As time has passed, so the toll of polypharmacy has become ever more apparent. For those who are otherwise fit and healthy, the onset of side-effects soon after initiating treatment will indicate the cause. The difficulty arises when these symptoms are more insidious or their doctors obtusely refuse to acknowledge the drugs might be responsible; as with the following case, from a woman whose 71-year-old husband is taking eight pills in the morning, five in the evening.
‘He has lost all confidence,’ she writes, ‘He gets up in the morning with no energy, unable to work in the house or garden. When our grandchildren visit, it is all too much for him. His life stretches out with no hope of improvement. On enquiring about the necessity for taking so many medicines, the doctor said he would not be here if he stopped taking any of them.’
The main engine that drives polypharmacy is, predictably, Big Pharma. Since the 1980s, it has deployed its immense wealth and influence to blur the boundaries between the normal and abnormal. In devious ways, it extrapolates the undoubted merits of drugs for the relatively few with, for example, markedly raised blood pressure or cholesterol levels, to the vastly greater number in whom these indices are only marginally raised, if at all.

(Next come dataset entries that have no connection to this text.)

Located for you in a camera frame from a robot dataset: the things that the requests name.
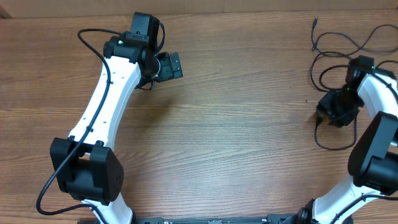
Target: white arm segment
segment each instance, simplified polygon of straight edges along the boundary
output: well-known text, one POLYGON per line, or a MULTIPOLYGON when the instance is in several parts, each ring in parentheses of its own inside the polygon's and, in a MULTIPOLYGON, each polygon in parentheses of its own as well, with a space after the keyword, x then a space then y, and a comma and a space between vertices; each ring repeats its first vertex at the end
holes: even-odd
MULTIPOLYGON (((112 56, 105 59, 111 70, 111 81, 108 95, 104 105, 93 125, 93 132, 89 133, 83 141, 87 144, 95 144, 96 141, 103 141, 104 147, 110 147, 114 151, 114 140, 116 131, 126 108, 126 103, 141 79, 141 71, 137 63, 129 62, 128 58, 112 56)), ((86 131, 98 105, 103 97, 106 81, 108 79, 105 66, 102 66, 101 76, 93 96, 88 103, 83 116, 70 132, 69 136, 74 136, 74 141, 79 141, 86 131)), ((121 194, 115 201, 110 202, 108 206, 93 200, 83 200, 82 203, 96 205, 109 224, 130 224, 132 219, 132 210, 126 205, 121 194)))
MULTIPOLYGON (((347 207, 354 200, 358 199, 362 194, 380 195, 380 192, 369 187, 355 186, 353 183, 353 177, 347 175, 326 195, 314 201, 312 207, 312 218, 316 219, 319 224, 329 224, 337 213, 341 212, 342 209, 347 207)), ((365 202, 360 201, 340 216, 335 224, 342 224, 347 217, 374 199, 375 198, 367 198, 365 202)))
MULTIPOLYGON (((96 141, 103 141, 104 147, 110 147, 114 150, 114 140, 120 119, 132 91, 141 79, 141 71, 138 64, 130 63, 128 58, 112 56, 105 60, 111 70, 111 81, 113 84, 110 85, 104 105, 93 125, 93 132, 88 134, 84 143, 95 144, 96 141)), ((108 76, 103 65, 99 82, 86 111, 69 134, 69 136, 75 137, 74 141, 80 140, 94 116, 103 97, 107 79, 108 76)))
MULTIPOLYGON (((378 75, 388 84, 391 84, 393 89, 397 91, 397 81, 385 75, 378 75)), ((358 95, 364 101, 366 109, 371 119, 377 115, 379 111, 393 114, 398 117, 398 105, 396 99, 390 89, 367 74, 358 87, 358 95)), ((353 183, 353 177, 347 175, 338 185, 336 185, 326 195, 316 199, 312 207, 312 217, 320 224, 330 224, 337 213, 346 208, 351 202, 355 201, 360 196, 367 194, 380 195, 380 192, 369 187, 357 187, 353 183)), ((366 205, 375 198, 368 198, 366 201, 360 201, 347 212, 345 212, 336 224, 341 224, 347 217, 352 215, 355 211, 366 205)))

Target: wooden table
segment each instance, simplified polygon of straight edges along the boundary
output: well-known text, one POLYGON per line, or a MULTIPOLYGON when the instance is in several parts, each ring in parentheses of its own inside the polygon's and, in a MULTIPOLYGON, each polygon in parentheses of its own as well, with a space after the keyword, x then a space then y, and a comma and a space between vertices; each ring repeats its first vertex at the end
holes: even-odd
MULTIPOLYGON (((122 193, 138 217, 253 217, 295 213, 347 174, 351 150, 330 152, 313 140, 315 107, 324 95, 311 86, 316 56, 310 33, 340 31, 363 43, 379 24, 398 24, 398 11, 307 11, 159 16, 164 50, 178 52, 184 77, 137 90, 127 104, 115 152, 122 193)), ((83 28, 128 30, 131 16, 0 21, 0 222, 76 223, 79 209, 46 217, 35 201, 53 172, 49 147, 80 119, 101 62, 77 38, 83 28)), ((108 34, 84 34, 102 51, 108 34)), ((393 47, 383 28, 369 47, 393 47)), ((319 48, 349 52, 345 39, 325 37, 319 48)), ((376 57, 398 59, 398 54, 376 57)), ((325 58, 315 73, 344 59, 325 58)), ((398 74, 398 68, 388 65, 398 74)), ((325 77, 341 86, 346 71, 325 77)), ((358 134, 369 124, 365 109, 358 134)), ((336 147, 353 139, 353 125, 323 125, 320 141, 336 147)), ((53 184, 42 206, 79 203, 53 184)), ((356 223, 397 223, 398 203, 375 201, 356 223)))

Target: robotic arm
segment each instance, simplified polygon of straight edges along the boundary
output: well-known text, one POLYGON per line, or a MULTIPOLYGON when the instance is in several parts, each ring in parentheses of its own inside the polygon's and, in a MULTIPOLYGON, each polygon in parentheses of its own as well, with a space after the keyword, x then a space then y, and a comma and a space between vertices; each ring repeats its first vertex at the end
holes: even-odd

Who would know, given the current enthusiasm for mass medication, that the benefits of commonly prescribed drugs are systematically exaggerated fiftyfold; or that, in certain instances, 98 per cent of those taking them gain no benefit from doing so?
Then, in 2004, there was a Faustian deal between family doctors and the government, in which they would in future be ‘paid for performance’. It ensured polypharmacy would become deeply entrenched in routine medical practice, their income dependent on their success in hitting more than fifty targets for the numbers of patients diagnosed and treated for a given set of conditions.
Fourteen years on, almost everyone agrees this needs to be reversed (nine out of ten GPs in a recent straw poll) but this is unlikely to happen any time soon.
This leaves little alternative for the public other than to take the initiative. By acquainting themselves with the merits (or otherwise) of the drugs they are taking, they should have a properly informed discussion with their doctors on whether they really need to ‘keep taking the pills’.